▶ TASK DIRECTIONS
Here is a listing. Reproduce it exactly.

▶ SUPPLIED DATA

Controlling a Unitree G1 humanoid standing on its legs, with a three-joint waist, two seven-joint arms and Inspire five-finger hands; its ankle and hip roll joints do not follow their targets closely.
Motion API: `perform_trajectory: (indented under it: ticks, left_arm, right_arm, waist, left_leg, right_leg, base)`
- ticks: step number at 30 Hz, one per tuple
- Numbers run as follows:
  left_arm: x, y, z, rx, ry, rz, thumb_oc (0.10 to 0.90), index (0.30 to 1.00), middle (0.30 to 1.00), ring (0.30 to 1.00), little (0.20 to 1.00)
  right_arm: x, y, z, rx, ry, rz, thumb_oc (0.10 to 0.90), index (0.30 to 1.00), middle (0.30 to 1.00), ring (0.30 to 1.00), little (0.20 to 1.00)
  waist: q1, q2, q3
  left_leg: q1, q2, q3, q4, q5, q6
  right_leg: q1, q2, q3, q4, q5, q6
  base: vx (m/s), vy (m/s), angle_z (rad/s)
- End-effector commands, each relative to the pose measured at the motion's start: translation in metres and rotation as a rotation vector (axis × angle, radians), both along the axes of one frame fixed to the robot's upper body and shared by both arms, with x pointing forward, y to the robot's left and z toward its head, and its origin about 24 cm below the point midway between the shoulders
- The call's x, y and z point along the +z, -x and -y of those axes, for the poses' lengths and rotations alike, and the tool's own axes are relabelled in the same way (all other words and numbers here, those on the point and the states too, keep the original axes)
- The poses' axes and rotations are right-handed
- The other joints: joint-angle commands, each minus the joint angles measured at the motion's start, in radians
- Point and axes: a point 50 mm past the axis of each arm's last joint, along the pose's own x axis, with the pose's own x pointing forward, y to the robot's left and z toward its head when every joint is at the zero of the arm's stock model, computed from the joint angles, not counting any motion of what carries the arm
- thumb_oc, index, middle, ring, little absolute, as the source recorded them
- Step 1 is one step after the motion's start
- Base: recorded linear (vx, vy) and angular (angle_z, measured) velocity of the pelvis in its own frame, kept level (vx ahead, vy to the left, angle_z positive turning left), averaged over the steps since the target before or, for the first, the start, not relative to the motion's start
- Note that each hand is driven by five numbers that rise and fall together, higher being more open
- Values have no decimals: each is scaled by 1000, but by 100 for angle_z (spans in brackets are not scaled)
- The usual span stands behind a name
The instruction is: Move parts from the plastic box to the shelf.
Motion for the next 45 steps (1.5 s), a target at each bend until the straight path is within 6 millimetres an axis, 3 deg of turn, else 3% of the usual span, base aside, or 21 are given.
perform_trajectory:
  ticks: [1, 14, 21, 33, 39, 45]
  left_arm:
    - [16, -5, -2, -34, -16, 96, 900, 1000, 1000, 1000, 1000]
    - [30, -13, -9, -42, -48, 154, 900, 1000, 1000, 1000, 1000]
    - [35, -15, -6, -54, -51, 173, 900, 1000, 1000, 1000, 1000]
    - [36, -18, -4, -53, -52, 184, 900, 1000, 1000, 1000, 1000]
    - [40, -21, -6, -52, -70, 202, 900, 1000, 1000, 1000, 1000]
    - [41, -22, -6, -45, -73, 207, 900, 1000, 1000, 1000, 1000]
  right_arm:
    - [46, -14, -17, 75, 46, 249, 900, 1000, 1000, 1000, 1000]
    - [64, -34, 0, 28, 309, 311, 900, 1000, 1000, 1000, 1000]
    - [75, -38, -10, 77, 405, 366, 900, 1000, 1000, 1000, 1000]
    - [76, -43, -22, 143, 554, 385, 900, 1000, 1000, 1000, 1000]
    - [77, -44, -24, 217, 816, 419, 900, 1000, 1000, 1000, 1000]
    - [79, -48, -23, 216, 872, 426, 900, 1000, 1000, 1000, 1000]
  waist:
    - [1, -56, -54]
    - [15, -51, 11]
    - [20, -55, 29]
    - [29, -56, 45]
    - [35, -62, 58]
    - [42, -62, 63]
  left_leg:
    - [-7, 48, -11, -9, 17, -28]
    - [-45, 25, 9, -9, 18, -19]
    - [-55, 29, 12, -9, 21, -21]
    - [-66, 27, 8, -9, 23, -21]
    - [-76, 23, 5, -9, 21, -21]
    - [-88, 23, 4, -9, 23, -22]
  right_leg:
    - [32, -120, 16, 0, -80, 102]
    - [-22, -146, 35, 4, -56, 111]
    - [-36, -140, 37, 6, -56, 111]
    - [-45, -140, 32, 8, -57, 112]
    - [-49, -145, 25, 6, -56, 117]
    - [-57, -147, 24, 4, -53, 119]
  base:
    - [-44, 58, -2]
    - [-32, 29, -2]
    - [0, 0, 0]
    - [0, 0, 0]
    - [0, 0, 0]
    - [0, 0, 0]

▶ EXERCISE RESPONSE
Controlling a Unitree G1 humanoid standing on its legs, with a three-joint waist, two seven-joint arms and Inspire five-finger hands; its ankle and hip roll joints do not follow their targets closely.
Motion API: `perform_trajectory: (indented under it: ticks, left_arm, right_arm, waist, left_leg, right_leg, base)`
- ticks: step number at 30 Hz, one per tuple
- Numbers run as follows:
  left_arm: x, y, z, rx, ry, rz, thumb_oc (0.10 to 0.90), index (0.30 to 1.00), middle (0.30 to 1.00), ring (0.30 to 1.00), little (0.20 to 1.00)
  right_arm: x, y, z, rx, ry, rz, thumb_oc (0.10 to 0.90), index (0.30 to 1.00), middle (0.30 to 1.00), ring (0.30 to 1.00), little (0.20 to 1.00)
  waist: q1, q2, q3
  left_leg: q1, q2, q3, q4, q5, q6
  right_leg: q1, q2, q3, q4, q5, q6
  base: vx (m/s), vy (m/s), angle_z (rad/s)
- End-effector commands, each relative to the pose measured at the motion's start: translation in metres and rotation as a rotation vector (axis × angle, radians), both along the axes of one frame fixed to the robot's upper body and shared by both arms, with x pointing forward, y to the robot's left and z toward its head, and its origin about 24 cm below the point midway between the shoulders
- The call's x, y and z point along the +z, -x and -y of those axes, for the poses' lengths and rotations alike, and the tool's own axes are relabelled in the same way (all other words and numbers here, those on the point and the states too, keep the original axes)
- The poses' axes and rotations are right-handed
- The other joints: joint-angle commands, each minus the joint angles measured at the motion's start, in radians
- Point and axes: a point 50 mm past the axis of each arm's last joint, along the pose's own x axis, with the pose's own x pointing forward, y to the robot's left and z toward its head when every joint is at the zero of the arm's stock model, computed from the joint angles, not counting any motion of what carries the arm
- thumb_oc, index, middle, ring, little absolute, as the source recorded them
- Step 1 is one step after the motion's start
- Base: recorded linear (vx, vy) and angular (angle_z, measured) velocity of the pelvis in its own frame, kept level (vx ahead, vy to the left, angle_z positive turning left), averaged over the steps since the target before or, for the first, the start, not relative to the motion's start
- Note that each hand is driven by five numbers that rise and fall together, higher being more open
- Values have no decimals: each is scaled by 1000, but by 100 for angle_z (spans in brackets are not scaled)
- The usual span stands behind a name
The instruction is: Move parts from the plastic box to the shelf.
Motion for the next 45 steps (1.5 s), a target at each bend until the straight path is within 6 millimetres an axis, 3 deg of turn, else 3% of the usual span, base aside, or 21 are given.
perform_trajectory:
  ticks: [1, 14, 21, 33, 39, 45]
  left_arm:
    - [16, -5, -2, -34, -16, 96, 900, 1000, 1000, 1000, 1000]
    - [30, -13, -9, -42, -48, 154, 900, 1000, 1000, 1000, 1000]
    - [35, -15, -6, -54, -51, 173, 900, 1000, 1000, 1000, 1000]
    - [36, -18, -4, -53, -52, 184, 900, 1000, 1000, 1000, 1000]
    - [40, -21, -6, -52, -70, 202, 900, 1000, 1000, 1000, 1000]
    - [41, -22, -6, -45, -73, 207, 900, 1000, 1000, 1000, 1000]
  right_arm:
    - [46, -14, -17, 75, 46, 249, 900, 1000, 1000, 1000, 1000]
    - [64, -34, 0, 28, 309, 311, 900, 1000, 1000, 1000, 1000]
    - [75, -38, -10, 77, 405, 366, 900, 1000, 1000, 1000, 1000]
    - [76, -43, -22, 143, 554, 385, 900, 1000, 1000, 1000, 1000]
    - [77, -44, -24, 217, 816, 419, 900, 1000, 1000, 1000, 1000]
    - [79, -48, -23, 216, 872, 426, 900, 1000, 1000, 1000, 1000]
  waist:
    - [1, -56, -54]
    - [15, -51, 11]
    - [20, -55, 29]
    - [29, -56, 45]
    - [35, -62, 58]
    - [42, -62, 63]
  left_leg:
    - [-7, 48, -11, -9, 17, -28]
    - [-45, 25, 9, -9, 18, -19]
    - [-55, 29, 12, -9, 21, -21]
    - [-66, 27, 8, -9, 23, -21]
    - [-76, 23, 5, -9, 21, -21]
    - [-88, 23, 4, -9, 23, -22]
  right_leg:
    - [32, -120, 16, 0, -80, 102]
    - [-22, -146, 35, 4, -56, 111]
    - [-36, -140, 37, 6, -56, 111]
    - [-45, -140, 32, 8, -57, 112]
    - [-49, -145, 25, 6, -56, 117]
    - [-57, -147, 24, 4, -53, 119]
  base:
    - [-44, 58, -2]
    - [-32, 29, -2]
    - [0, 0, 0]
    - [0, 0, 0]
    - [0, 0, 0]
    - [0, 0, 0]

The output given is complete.